Художники думали, что форма всегда остается формой, дело лишь в том, как ты ее сделаешь, что в нее вложишь, а это тоже зависит только от тебя. Даже Владимир Андреевич Фаворский говорил некоторым ученикам: «Почему вы избегаете этих тем, форма же всегда остается формой».
Писатели думали, что жизнь во все времена остается жизнью, люди всегда рождаются, растут, любят, не любят, работают, думают, чувствуют, болеют и умирают, об этом ведь никто не запрещает писать, и всегда можно написать так, чтобы избежать рискованных ситуаций. К тому же не все, что хотела от писателя власть, было уж так безнадежно нелепо. Таким образом, даже писатели думали тогда, что путь к литературе для них отнюдь не закрыт. Что получилось из всего этого — общеизвестно, да ничего другого получиться и не могло, никакое искусство не может развиваться на почве, пропитанной ложью, на подобной почве оно может лишь чахнуть и погибать.
То, что сделано в искусстве за это и последующее десятилетие такого, что может быть причислено к искусству, до смешного количественно мало. Сделано оно крохотной горсткой людей, чудом сохранивших душу живую, сделано наперекор власти людьми, ставшими сознательно спиной к этой власти.
Политика подкармливания интеллигенции началась с первых годов революции, цель ее была сохранить от вымирания эту особь. Теперь эта политика продолжалась, рацион количественно и качественно изменился, но цель была уже откровенно иная. Состояла она в том, чтобы впрячь творческую интеллигенцию в победоносную колесницу тех, кто стоял у власти. Наряду с подкармливанием существовало также давно и специальное прикармливание некоторых особо подходящих индивидуумов, но с тридцатых годов началось в этом вопросе нечто вроде как новое. Началась уже резкая внешняя дифференциация положения интеллигенции и размещение ее на различных ступенях иерархической лестницы. Теперь создавалась некая четко отграниченная верхушка, формально и внешне как бы приближенная к власти. Говоря старинной терминологией, был создан контингент, допущенный на большие дворцовые приемы, но на жизнь двора не влияющий.
Не знаю, надо ли напоминать, что ни папа, ни Крымов, ни Нестеров даже близко к этой публике не находились; они и кое-кто еще как были, так и остались единичными, отделенными, так сказать, сами по себе.
Не помню точно, но, по-видимому, в середине тридцатых годов с высоты олимпа прозвучали слова: «Жить, товарищи, стало лучше, жить стало веселее» — и сразу в государственном масштабе это отвлеченное положение стало доказываться на деле. Началась эпоха торжественных приемов, банкетов, чествований, юбилеев и прочего.
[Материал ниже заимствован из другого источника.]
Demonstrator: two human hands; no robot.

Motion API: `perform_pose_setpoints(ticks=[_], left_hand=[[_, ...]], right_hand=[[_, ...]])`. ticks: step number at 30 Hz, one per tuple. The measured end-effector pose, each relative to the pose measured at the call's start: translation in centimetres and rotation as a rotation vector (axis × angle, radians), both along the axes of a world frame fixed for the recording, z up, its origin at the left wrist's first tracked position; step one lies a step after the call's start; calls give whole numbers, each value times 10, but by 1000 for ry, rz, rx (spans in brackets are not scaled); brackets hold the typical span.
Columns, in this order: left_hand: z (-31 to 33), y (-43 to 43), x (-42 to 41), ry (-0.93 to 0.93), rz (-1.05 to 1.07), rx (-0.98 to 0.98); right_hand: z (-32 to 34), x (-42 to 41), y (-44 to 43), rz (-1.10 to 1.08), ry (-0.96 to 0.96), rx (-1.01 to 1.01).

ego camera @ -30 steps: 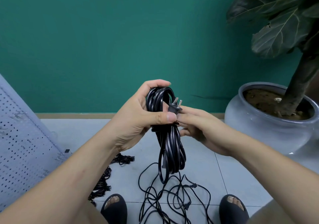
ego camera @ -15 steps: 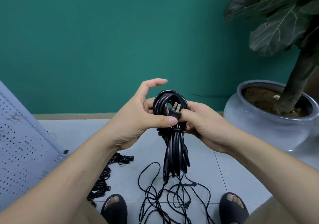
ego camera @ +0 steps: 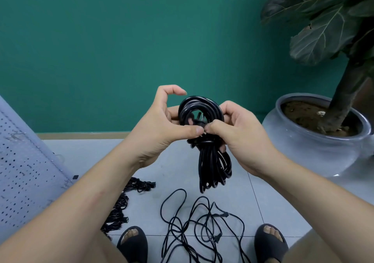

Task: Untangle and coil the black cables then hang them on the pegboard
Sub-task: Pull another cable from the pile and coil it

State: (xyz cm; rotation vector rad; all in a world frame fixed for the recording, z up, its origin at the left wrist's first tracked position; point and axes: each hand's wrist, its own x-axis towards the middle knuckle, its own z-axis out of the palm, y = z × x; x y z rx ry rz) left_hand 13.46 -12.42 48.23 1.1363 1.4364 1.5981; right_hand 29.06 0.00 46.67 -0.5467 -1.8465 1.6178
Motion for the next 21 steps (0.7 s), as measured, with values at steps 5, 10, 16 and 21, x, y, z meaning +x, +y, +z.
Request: perform_pose_setpoints(ticks=[5,10,16,21], left_hand=[[5,6,3,-34,28,-50],[4,7,4,-63,80,-91],[-3,12,13,18,201,-70],[-13,11,19,68,288,24]], right_hand=[[1,1,0,-70,12,38],[0,1,1,-115,-28,97],[1,3,3,-135,-79,183],[3,4,5,-161,-49,224]])
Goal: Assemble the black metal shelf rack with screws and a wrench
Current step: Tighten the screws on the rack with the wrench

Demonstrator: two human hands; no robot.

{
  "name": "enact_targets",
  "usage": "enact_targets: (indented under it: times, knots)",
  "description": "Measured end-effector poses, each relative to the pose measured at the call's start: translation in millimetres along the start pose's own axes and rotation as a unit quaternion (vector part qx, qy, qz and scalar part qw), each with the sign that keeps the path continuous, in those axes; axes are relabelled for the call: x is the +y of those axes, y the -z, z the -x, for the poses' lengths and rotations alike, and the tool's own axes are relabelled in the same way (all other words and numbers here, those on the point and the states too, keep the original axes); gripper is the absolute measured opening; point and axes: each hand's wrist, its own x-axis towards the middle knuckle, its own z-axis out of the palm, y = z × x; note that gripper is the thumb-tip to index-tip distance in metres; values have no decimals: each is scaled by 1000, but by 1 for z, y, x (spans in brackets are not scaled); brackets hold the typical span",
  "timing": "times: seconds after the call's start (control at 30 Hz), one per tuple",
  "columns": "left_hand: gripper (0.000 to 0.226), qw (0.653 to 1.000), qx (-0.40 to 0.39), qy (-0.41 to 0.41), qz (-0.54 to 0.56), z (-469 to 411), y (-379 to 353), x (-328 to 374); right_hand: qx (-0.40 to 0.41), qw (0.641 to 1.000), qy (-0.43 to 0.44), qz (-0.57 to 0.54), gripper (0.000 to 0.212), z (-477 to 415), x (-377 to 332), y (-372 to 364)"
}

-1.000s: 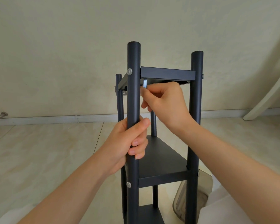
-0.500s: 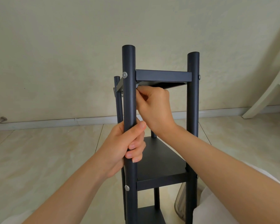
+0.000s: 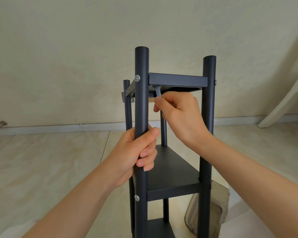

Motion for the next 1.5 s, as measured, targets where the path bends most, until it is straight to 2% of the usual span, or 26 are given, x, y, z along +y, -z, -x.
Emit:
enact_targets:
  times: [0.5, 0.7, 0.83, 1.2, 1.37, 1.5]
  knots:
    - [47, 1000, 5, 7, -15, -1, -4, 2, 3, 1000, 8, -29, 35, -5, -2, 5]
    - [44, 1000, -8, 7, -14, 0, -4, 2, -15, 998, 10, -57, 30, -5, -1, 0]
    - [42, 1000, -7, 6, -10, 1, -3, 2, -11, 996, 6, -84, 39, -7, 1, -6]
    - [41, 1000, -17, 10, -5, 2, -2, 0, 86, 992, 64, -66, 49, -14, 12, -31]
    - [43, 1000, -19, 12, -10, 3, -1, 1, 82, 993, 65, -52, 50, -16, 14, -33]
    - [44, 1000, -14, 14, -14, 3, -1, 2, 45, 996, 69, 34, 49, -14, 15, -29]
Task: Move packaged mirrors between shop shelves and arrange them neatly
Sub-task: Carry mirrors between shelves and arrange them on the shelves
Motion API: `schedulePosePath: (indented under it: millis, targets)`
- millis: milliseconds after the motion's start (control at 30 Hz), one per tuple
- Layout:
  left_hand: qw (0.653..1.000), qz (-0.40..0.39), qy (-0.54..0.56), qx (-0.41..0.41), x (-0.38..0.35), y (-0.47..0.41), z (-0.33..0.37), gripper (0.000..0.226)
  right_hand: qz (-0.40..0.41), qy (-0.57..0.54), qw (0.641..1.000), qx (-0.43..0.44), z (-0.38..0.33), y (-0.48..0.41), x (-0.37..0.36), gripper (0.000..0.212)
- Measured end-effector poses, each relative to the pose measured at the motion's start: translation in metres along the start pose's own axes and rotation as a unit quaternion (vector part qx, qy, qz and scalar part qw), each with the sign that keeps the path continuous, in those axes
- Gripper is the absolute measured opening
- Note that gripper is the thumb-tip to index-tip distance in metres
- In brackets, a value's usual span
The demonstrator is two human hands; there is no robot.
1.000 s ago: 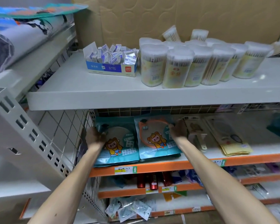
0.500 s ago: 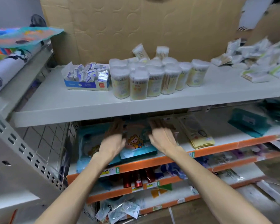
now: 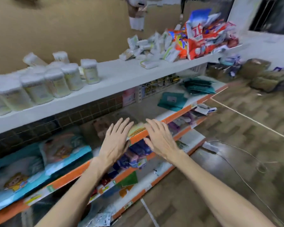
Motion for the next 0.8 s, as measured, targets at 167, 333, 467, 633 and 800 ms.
schedulePosePath:
  millis: [167, 333, 467, 633, 800]
  targets:
    - [1.000, -0.011, 0.007, -0.025, -0.021, -0.030, 0.097, 0.080, -0.022, 0.016, 0.998, -0.056, 0.090, 0.073, 0.008, 0.058]
    - [0.998, -0.031, 0.005, -0.062, -0.033, -0.070, 0.159, 0.083, -0.006, 0.038, 0.994, -0.105, 0.160, 0.109, 0.025, 0.057]
    - [0.995, -0.043, 0.009, -0.091, -0.051, -0.115, 0.200, 0.079, -0.008, 0.038, 0.989, -0.143, 0.214, 0.120, 0.025, 0.055]
    - [0.991, -0.035, 0.041, -0.121, -0.078, -0.185, 0.253, 0.078, -0.035, 0.053, 0.985, -0.161, 0.290, 0.129, 0.012, 0.054]
    - [0.988, -0.010, 0.085, -0.125, -0.091, -0.278, 0.301, 0.071, -0.059, 0.074, 0.978, -0.185, 0.387, 0.122, 0.009, 0.061]
Point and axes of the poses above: each hand's wrist, its own y-axis away from the middle knuckle, its own x-axis out of the back of the hand, z = x × y, the point moved 8 cm from there along -y, towards the middle knuckle, and after that the axes turned 1 degree about -z, right-handed, at the moved point
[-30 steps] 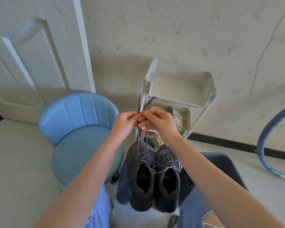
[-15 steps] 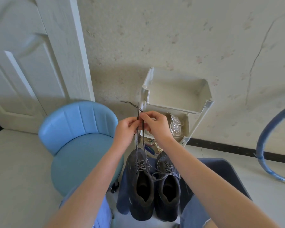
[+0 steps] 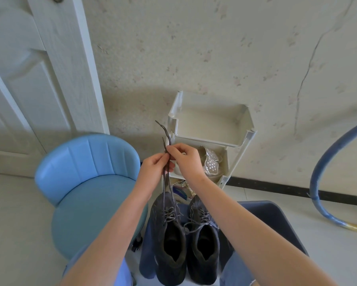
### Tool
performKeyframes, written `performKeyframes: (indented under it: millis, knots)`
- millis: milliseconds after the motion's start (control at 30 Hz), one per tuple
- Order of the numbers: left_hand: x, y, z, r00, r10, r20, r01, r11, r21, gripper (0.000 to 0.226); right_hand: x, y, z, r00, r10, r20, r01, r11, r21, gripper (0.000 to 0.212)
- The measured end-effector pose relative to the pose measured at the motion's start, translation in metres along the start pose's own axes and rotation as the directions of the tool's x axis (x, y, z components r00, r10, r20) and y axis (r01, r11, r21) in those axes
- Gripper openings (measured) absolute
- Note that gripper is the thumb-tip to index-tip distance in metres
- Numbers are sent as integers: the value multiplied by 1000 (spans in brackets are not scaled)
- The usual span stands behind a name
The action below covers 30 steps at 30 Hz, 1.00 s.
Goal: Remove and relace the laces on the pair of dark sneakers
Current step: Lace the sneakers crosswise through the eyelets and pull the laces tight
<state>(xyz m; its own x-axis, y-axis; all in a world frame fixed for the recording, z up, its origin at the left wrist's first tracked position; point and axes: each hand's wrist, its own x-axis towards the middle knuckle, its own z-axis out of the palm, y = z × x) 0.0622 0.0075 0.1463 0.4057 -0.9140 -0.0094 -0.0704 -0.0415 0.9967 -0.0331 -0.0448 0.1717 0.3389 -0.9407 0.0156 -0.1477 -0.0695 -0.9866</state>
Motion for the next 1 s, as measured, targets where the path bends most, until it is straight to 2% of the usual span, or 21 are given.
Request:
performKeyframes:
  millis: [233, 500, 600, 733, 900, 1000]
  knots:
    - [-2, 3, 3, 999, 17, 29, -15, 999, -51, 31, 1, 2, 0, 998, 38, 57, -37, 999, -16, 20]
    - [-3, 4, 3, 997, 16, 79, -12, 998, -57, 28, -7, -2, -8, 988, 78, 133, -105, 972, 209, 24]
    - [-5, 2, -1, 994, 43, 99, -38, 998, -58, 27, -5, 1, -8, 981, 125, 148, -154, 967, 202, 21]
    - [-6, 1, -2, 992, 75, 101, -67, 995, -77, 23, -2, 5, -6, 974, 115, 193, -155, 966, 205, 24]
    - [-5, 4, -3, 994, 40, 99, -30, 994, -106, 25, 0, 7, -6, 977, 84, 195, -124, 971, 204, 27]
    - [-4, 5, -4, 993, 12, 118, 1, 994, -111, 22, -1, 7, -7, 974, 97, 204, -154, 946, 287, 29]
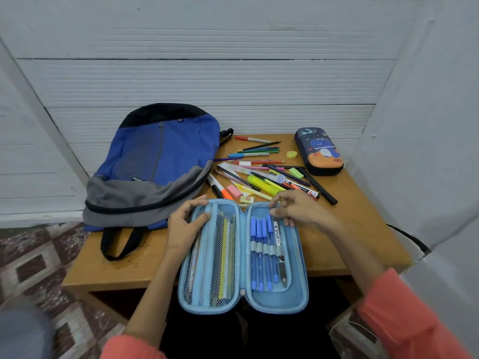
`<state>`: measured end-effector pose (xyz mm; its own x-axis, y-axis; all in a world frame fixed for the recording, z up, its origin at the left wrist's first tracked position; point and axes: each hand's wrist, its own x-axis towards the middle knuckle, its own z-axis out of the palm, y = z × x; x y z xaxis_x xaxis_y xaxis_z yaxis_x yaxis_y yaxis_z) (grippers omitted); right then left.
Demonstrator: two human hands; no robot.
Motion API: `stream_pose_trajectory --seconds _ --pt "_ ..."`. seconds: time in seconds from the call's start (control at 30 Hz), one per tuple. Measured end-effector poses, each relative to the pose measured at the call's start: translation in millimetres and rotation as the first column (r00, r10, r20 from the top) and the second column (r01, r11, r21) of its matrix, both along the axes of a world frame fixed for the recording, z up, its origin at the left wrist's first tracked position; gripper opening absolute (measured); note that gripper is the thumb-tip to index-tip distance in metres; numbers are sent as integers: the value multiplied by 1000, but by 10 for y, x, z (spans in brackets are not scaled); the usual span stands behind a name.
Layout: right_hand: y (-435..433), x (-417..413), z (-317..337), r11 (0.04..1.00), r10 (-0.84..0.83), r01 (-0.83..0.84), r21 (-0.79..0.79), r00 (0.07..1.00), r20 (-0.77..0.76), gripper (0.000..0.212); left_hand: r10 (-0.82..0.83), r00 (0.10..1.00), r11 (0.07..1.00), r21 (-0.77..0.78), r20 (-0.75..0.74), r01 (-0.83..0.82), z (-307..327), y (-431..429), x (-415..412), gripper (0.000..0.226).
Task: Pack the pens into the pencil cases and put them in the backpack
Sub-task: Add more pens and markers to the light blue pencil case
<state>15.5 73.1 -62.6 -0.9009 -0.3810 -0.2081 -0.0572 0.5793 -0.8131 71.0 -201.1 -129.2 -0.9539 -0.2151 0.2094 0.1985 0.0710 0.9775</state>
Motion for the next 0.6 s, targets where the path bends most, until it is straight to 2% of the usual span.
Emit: stream_pose_trajectory --seconds 0.1,0.3,0.43,0.6 --pt "-5 40 -30 1000 0 1 8 999 -33 8 -3 1000 1000 11 -1 3 -4 -5 -2 28" --pt "-14 88 -21 999 30 -30 13 998 -50 5 2 1000 1000 8 4 -2 12 2 6 27" --pt "-6 90 -37 1000 -5 7 25 997 -74 12 11 1000 1000 -13 -2 -11 25 13 8 26" --pt "-81 140 -52 945 141 -51 324 955 -260 29 17 1000 1000 -26 -5 -18 28 12 3 27"
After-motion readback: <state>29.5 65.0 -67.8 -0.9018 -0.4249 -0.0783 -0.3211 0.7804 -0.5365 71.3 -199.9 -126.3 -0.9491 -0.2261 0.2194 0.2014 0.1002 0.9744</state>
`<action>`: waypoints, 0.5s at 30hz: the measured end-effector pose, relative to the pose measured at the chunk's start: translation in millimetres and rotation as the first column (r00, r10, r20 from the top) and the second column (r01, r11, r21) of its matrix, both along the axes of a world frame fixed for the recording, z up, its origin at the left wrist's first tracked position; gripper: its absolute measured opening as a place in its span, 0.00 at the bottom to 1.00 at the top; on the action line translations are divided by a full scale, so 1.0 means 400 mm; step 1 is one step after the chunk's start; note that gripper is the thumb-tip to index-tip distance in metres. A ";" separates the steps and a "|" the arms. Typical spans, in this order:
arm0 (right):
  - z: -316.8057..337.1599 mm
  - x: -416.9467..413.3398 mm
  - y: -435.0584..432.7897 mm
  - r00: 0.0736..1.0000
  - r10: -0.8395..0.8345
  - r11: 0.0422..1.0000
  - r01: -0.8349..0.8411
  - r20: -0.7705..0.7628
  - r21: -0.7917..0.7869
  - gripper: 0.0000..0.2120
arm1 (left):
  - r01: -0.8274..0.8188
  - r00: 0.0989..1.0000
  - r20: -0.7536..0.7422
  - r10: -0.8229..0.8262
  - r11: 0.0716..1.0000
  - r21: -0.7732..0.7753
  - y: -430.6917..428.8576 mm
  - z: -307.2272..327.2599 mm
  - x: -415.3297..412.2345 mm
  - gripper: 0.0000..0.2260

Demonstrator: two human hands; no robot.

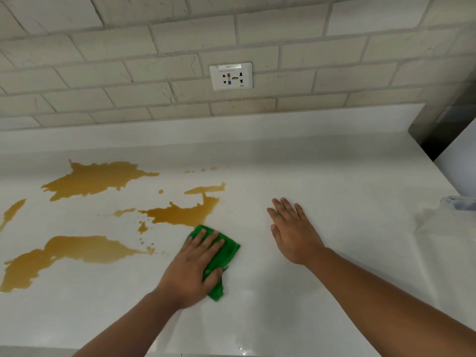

Торжества эти устраивались на всех уровнях и по всяким рангам, на них на казенный счет уничтожалось несметное количество всякой жратвы и напитков.
Страна праздновала неведомо что, неведомо по какому случаю торжествовала и уж совсем непонятно кому воздавала хвалу. В это же время в застенках лубянок всех советских городов без счета уничтожали людей. В концлагерях гибли миллионы, и непрерывно по промерзлой земле черные жирные паровозы тащили эшелоны, подвозя на восток все новые и новые искалеченные человеческие жизни.
И именно теперь на торжественных правительственных приемах в свите палачей, в ее арьергарде шли грудастые актрисы, российские «витии» — сеятели доброго, вечного, ученые, киношники и разные другие. Они были трубадурами эпохи террора, их улыбающиеся физиономии говорили, что все правильно, все в порядке. В надежде попасть в трубадуры целая туча глаз человекоблядей, молящая, просящая, скулящая, была обращена вверх. К солнцу, к власти.
Что же это давало самим трубадурам? Вернее всего, что ерунду, нечто вроде государственного признания, столь ценимого творческими натурами, весьма сомнительные надежды, что в этом заключен лишний шанс, что тебя не посадят, некоторое количество объедков с хозяйского стола (не нужных, по существу, этой публике), а главное — это чувство своего превосходства над тем, кто не попал в эту свиту. Собственно, только последнее можно рассматривать как нечто реальное и по-своему стоящее, все остальное — фикция.
Боже, до чего противный осадок оставляли случайные встречи с этими вознесенными, и твоя собственная дурацкая радостная улыбка от встречи с близким когда-то человеком, и его поначалу ответная — все это вспоминалось потом с отвращением. Ведь ты теперь встретил совсем не то, всего лишь старую, когда-то знакомую оболочку, сундук, теперь набитый какой-то дрянью.